Planes, trains, lesbians, and murder?!
Since I'm publishing this before the run of the show has ended, I don't want to spoil too much, so we'll have a soft spoiler warning here, and a hard spoiler warning further in.
My sister was also in this show so like, let's not pretend this is an unbiased review.
I knew very little coming into this show. I knew that my sister was in it, and I knew that it was at Broom Street Theater.
For all of you who haven't been to Broom St. Theater, it actually has an extensive Wikipedia page if you're interested. It's a blackbox theater, and they do predominantly experimental theater and original theater.
I've been to a show at the theater before, and you can read that blog post if you're interested. (#FeedMeClicks)
I came with my parents, and they graciously paid for my ticket, so I guess I can't toot my horn too much about supporting local artists. #ExposureTho
I got a little more information from the program. Stated outright it was going to be a one act tragedy (in presentation. In my opinion the plot itself follows a mini three act structure, it just didn't have breaks) and we would bear witness to herbal cigarette smoking.
The font was also kind of edgy so it had that going for it.
The cover of the program also had a train. That becomes important.
Because it's the least spoilery territory, I'll start by raving about this train.
The show takes place in one location, a residence (inside and a bit of the outside) very close to / underneath some train tracks / a train station.
I really liked this feature because it allowed for some wild dynamic play. Throughout the play, trains go by. This is accompanied by an obnoxiously loud sound queue, and some really cool light design (#ShoutOut to the the light designer Phil Koenig, I liked the way the lights flickered).
When these trains pass, which they do quite often, the characters have the choice of staying quiet to wait for the train to pass, or screaming over the sound. It allows for levels, in terms of tension and sound, that you don't really get in a static environment.
The fact that the guy lives by the trains isn't just random - it's a native part of the plot fitting in with themes of status of living - and the trains come frequently enough that they don't feel plot devicey. Never was there a point where I sat there coyly saying 'Deus Ex LoudTrain', they always felt like they fit.
The concept also really couldn't be done in any other form than an audiovisual storytelling method. I don't think it could work as effectively in prose or whatnot.
So yeah, I really liked the train thing.
I don't trust myself enough to write anything more without picking apart plot points, so here's your second warning. Full frontal spoilers ahead.
This play deals with the uber rich. Like really really rich people. The kind that will write 5K checks out of spite like it's a candy bar at a gas station.
The greater part of the play is a character study of mom, dad, and son, and how these incredibly wealthy people act in completely horrible ways.
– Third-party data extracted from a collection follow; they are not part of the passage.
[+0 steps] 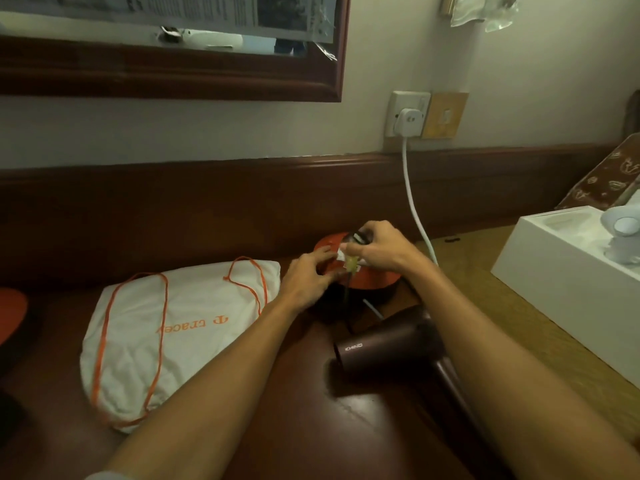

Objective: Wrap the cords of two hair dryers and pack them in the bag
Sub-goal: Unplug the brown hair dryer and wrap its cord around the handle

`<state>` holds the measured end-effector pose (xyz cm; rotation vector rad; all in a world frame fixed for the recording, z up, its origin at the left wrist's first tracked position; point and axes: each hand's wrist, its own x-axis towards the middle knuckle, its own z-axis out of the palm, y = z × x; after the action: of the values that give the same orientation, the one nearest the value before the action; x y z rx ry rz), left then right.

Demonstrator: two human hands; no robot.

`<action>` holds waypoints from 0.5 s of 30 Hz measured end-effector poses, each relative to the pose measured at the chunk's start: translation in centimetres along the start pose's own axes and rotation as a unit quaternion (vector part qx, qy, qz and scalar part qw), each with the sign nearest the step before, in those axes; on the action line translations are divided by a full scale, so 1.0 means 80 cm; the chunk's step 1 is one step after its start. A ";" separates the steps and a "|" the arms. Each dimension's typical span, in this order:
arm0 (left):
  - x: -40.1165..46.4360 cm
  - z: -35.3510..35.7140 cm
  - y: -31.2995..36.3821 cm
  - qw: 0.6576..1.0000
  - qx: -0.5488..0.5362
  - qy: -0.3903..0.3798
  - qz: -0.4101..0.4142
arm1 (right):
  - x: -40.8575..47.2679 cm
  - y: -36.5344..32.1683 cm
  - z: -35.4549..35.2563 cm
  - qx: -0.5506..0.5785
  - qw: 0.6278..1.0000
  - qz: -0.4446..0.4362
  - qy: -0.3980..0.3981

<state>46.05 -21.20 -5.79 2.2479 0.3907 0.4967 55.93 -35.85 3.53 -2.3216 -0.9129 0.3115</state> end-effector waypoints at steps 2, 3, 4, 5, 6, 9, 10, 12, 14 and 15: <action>-0.018 -0.008 -0.004 0.989 -0.060 0.129 -0.049 | -0.028 -0.010 0.014 0.017 0.999 -0.041 -0.008; -0.032 -0.012 -0.006 0.978 -0.079 0.181 -0.072 | -0.039 -0.016 0.023 0.022 0.998 -0.057 -0.015; -0.048 -0.017 -0.008 0.968 -0.098 0.214 -0.089 | -0.046 -0.022 0.032 0.024 0.997 -0.072 -0.022; -0.065 -0.021 -0.009 0.960 -0.115 0.233 -0.101 | -0.050 -0.028 0.042 0.016 0.996 -0.085 -0.027; -0.083 -0.025 -0.009 0.955 -0.127 0.243 -0.109 | -0.051 -0.034 0.054 -0.009 0.995 -0.092 -0.031; -0.131 -0.037 -0.002 0.947 -0.129 0.270 -0.117 | -0.050 -0.049 0.089 -0.135 0.986 -0.090 -0.033; -0.143 -0.040 0.000 0.945 -0.123 0.279 -0.115 | -0.050 -0.050 0.100 -0.163 0.982 -0.085 -0.033; -0.162 -0.046 0.002 0.948 -0.104 0.282 -0.105 | -0.051 -0.051 0.117 -0.197 0.978 -0.067 -0.029; -0.175 -0.051 0.003 0.956 -0.087 0.263 -0.098 | -0.059 -0.052 0.122 -0.204 0.977 -0.052 -0.035; -0.182 -0.054 0.004 0.961 -0.080 0.249 -0.093 | -0.066 -0.054 0.119 -0.204 0.977 -0.051 -0.044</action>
<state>31.34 -24.86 -6.18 1.8889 0.7816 0.9601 45.71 -32.57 -1.25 -2.6347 -1.2309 0.1982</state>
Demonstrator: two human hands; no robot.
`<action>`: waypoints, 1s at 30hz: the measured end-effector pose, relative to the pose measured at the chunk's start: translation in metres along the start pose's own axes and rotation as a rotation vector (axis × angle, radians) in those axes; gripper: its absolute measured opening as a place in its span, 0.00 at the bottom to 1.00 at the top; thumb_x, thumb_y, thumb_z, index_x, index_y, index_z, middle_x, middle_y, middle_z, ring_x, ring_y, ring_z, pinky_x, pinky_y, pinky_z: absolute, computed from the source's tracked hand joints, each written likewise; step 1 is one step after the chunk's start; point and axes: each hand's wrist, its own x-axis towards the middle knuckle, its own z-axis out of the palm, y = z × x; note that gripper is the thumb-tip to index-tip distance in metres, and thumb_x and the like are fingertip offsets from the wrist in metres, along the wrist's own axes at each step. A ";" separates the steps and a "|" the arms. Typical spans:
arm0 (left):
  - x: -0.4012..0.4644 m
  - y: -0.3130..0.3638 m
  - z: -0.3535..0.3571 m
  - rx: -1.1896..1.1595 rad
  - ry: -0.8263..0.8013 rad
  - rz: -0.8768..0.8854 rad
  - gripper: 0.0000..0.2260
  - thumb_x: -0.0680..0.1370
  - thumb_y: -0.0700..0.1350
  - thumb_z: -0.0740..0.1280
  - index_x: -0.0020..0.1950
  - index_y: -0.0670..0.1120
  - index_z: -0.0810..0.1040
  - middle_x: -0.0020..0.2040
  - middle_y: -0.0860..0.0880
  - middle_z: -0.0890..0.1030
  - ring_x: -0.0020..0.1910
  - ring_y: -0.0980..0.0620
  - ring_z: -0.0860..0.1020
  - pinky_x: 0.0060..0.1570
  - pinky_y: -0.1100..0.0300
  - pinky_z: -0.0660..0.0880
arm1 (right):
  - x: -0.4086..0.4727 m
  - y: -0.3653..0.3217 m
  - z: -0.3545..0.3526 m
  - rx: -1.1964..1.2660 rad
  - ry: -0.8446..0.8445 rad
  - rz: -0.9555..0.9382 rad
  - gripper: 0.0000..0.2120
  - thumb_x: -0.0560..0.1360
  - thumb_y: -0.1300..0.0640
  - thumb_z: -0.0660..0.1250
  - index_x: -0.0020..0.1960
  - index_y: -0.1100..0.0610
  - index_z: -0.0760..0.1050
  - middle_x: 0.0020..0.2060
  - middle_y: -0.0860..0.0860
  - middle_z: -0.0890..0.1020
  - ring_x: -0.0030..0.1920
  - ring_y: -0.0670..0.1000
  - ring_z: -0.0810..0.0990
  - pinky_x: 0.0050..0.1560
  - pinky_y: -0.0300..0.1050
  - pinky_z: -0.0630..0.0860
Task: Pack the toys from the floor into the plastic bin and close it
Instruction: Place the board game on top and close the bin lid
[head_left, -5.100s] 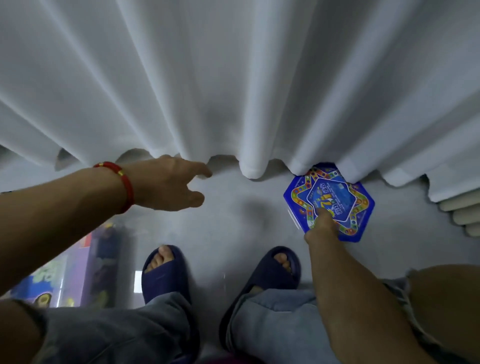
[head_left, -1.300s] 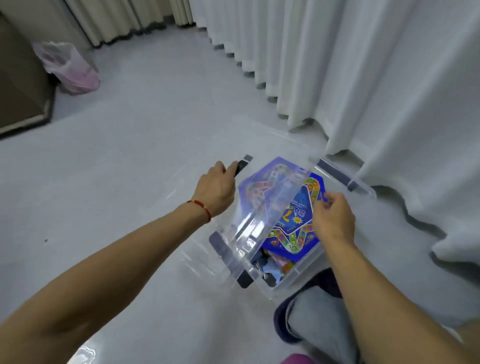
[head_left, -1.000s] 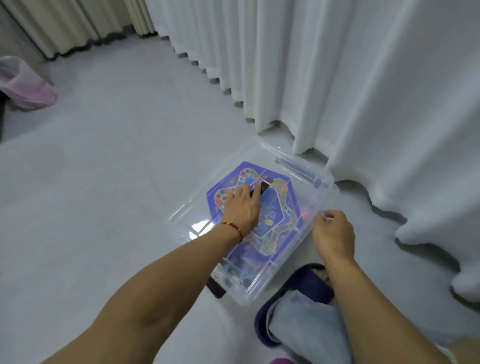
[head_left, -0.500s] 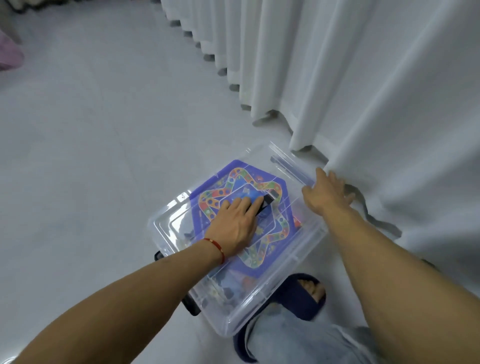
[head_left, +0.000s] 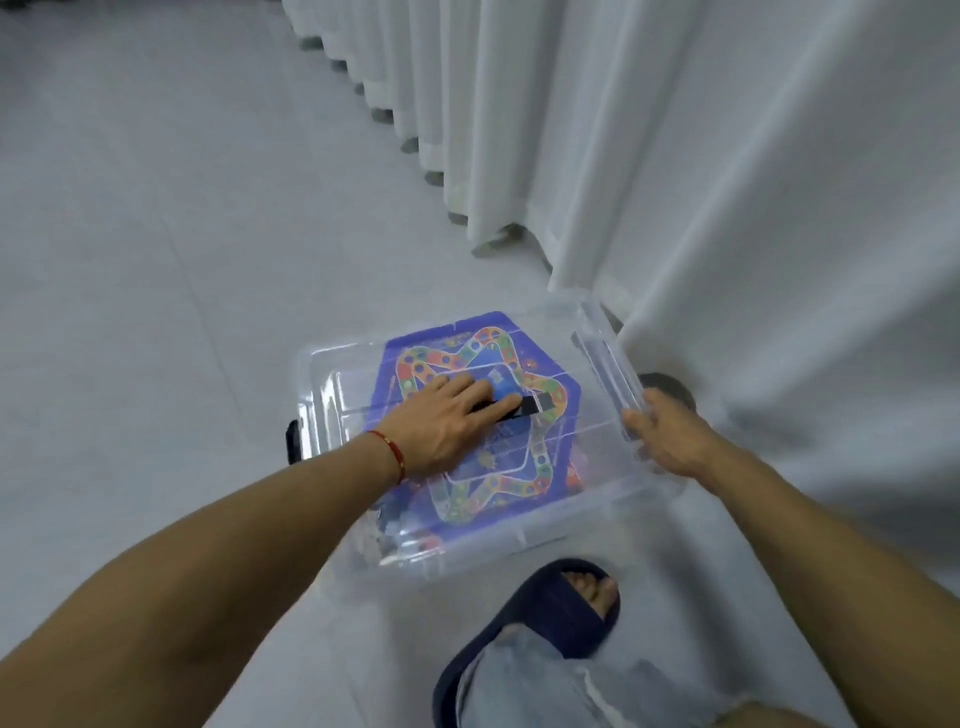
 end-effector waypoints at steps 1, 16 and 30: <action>0.010 -0.007 -0.001 0.067 -0.016 0.032 0.26 0.81 0.50 0.62 0.78 0.54 0.60 0.62 0.46 0.72 0.55 0.44 0.71 0.50 0.49 0.67 | -0.019 0.005 0.005 0.049 0.024 0.041 0.14 0.78 0.42 0.59 0.58 0.51 0.70 0.49 0.56 0.80 0.46 0.58 0.82 0.51 0.62 0.81; 0.019 0.004 0.003 -0.028 -0.172 -0.174 0.20 0.83 0.62 0.41 0.73 0.75 0.38 0.81 0.54 0.40 0.79 0.42 0.38 0.68 0.25 0.38 | -0.023 0.006 0.026 0.256 0.268 0.300 0.43 0.71 0.22 0.44 0.71 0.51 0.66 0.65 0.59 0.76 0.62 0.63 0.74 0.62 0.61 0.73; 0.026 0.005 0.013 -0.022 -0.179 -0.263 0.20 0.82 0.63 0.36 0.73 0.73 0.35 0.81 0.52 0.40 0.79 0.42 0.39 0.68 0.26 0.40 | -0.011 0.010 0.035 0.091 0.584 0.232 0.38 0.75 0.27 0.53 0.64 0.60 0.70 0.54 0.58 0.78 0.51 0.59 0.80 0.49 0.55 0.80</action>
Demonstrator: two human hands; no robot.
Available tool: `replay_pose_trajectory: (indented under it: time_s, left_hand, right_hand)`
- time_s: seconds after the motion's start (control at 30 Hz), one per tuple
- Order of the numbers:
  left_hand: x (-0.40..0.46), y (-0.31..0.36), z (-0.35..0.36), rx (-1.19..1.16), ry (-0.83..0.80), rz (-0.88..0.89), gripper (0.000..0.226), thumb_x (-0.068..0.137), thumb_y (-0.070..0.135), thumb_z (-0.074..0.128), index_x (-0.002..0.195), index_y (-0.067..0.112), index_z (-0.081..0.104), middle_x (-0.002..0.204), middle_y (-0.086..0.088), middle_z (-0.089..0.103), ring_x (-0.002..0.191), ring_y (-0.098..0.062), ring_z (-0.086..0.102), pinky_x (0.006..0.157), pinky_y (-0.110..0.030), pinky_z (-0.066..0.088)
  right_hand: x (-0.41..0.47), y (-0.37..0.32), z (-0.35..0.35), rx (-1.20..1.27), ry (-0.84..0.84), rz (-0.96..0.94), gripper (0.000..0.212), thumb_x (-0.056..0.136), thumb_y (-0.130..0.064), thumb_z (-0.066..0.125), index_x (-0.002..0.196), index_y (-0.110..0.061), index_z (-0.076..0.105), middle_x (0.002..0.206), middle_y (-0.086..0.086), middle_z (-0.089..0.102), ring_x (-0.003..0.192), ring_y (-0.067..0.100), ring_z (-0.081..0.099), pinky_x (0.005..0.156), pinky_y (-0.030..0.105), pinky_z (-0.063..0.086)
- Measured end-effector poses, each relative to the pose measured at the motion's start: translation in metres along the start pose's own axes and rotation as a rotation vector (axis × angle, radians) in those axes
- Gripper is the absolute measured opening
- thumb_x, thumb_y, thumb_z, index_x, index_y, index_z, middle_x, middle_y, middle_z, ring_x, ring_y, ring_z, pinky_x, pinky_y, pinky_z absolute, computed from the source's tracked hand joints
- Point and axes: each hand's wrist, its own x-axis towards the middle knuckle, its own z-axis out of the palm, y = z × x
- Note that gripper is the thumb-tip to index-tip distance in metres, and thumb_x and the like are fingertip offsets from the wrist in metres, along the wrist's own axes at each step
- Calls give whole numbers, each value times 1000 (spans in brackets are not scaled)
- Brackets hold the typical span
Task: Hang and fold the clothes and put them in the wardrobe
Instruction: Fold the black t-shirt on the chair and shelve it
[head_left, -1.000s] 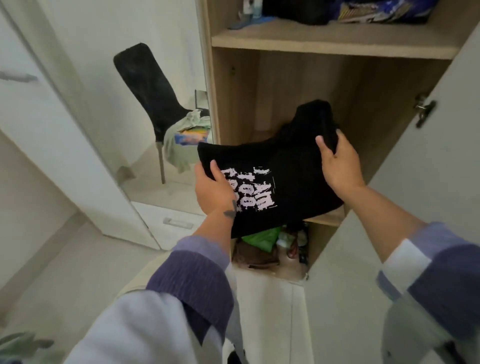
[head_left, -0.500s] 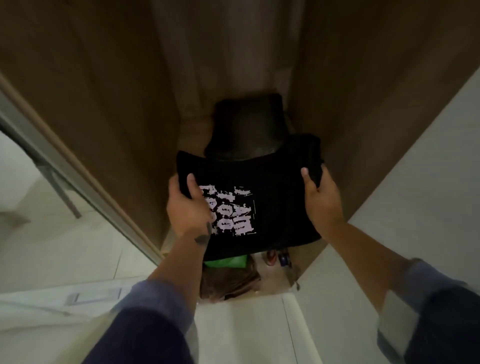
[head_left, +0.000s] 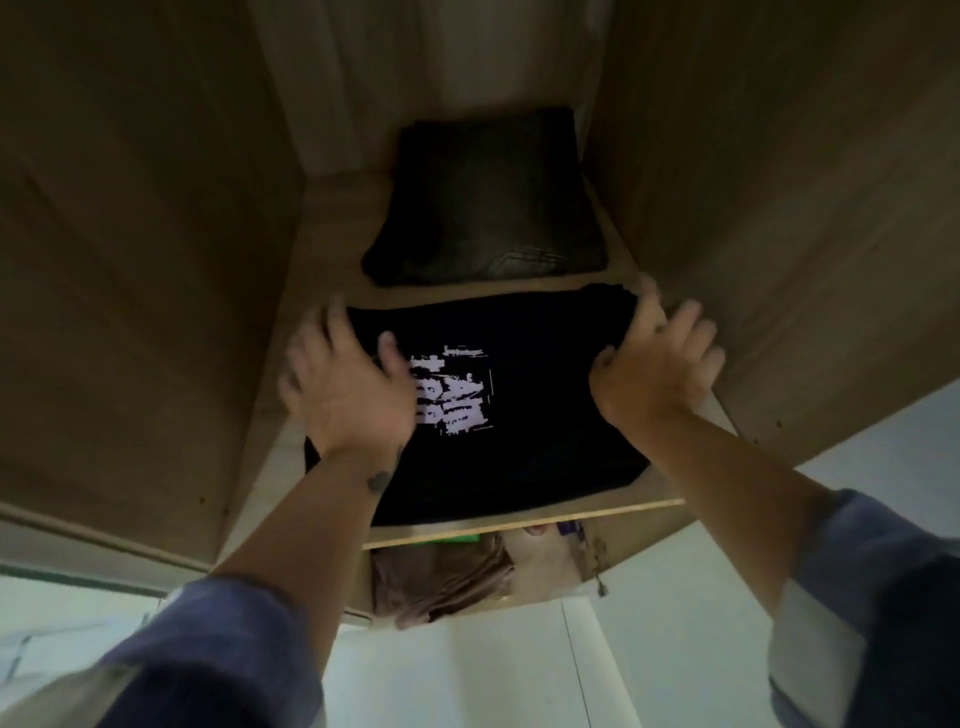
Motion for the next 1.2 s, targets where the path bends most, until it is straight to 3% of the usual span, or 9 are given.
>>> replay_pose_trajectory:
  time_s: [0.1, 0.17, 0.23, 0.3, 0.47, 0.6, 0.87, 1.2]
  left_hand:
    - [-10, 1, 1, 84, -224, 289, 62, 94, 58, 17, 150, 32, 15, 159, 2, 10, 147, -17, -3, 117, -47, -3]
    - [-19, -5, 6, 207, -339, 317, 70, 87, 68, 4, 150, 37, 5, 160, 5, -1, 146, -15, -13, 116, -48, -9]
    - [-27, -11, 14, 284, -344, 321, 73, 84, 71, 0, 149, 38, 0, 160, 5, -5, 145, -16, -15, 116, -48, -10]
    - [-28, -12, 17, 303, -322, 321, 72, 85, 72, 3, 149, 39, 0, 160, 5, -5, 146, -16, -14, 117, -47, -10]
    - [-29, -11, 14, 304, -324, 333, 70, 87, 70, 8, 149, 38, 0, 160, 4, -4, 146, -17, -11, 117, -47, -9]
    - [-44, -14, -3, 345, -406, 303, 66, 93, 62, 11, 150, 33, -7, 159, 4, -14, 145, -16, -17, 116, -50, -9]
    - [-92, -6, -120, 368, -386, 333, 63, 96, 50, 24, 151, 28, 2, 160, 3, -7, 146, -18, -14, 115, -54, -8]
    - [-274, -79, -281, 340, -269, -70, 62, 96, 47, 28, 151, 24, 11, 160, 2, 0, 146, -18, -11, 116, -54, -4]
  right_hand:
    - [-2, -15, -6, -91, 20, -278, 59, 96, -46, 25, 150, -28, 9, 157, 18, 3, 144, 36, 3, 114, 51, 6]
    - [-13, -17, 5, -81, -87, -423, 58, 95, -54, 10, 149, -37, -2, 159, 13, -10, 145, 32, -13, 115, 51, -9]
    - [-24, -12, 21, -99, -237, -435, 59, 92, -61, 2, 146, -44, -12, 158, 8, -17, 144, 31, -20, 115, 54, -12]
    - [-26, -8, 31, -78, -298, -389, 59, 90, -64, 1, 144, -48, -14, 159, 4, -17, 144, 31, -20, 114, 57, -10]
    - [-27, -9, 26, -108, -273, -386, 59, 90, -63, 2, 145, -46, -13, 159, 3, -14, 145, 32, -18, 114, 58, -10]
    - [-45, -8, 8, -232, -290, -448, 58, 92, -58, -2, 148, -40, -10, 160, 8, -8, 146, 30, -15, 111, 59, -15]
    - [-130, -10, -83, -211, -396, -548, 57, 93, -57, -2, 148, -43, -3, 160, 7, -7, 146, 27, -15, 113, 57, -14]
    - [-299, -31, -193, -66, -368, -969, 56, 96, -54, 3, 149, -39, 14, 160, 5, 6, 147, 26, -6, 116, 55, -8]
Again, I wish I had figured that out earlier, because I spent a dumb amount of time watching the play thinking, 'why on earth are these people so terrible. why are their values so odd'.
For the dumb theatergoers like myself, this is remedied by the dad literally shelling out $1000 cash at one point.
Anyway, lets do a roundup of the characters:
Dad (Will Sr.) - Super rich; shady; doesn't respect boundaries; terrible person.
Son (Will Jr.) - Uber driver extraordinaire; doesn't understand landlord tenant law; also kind of a terrible person.
Cynthia - Has some kind of relationship with Will Jr. and then starts sleeping with Will Sr. for money; values personal gain over basically anything else; #GetLaidGetPaid; also kind of a terrible person.
Policewoman (my sister) - a subversion of the butch lesbian policewoman trope, a soft naive lesbian policewoman; really dumb; doesn't understand terrible people; hits on people at work; not a terrible person, just sort of clueless.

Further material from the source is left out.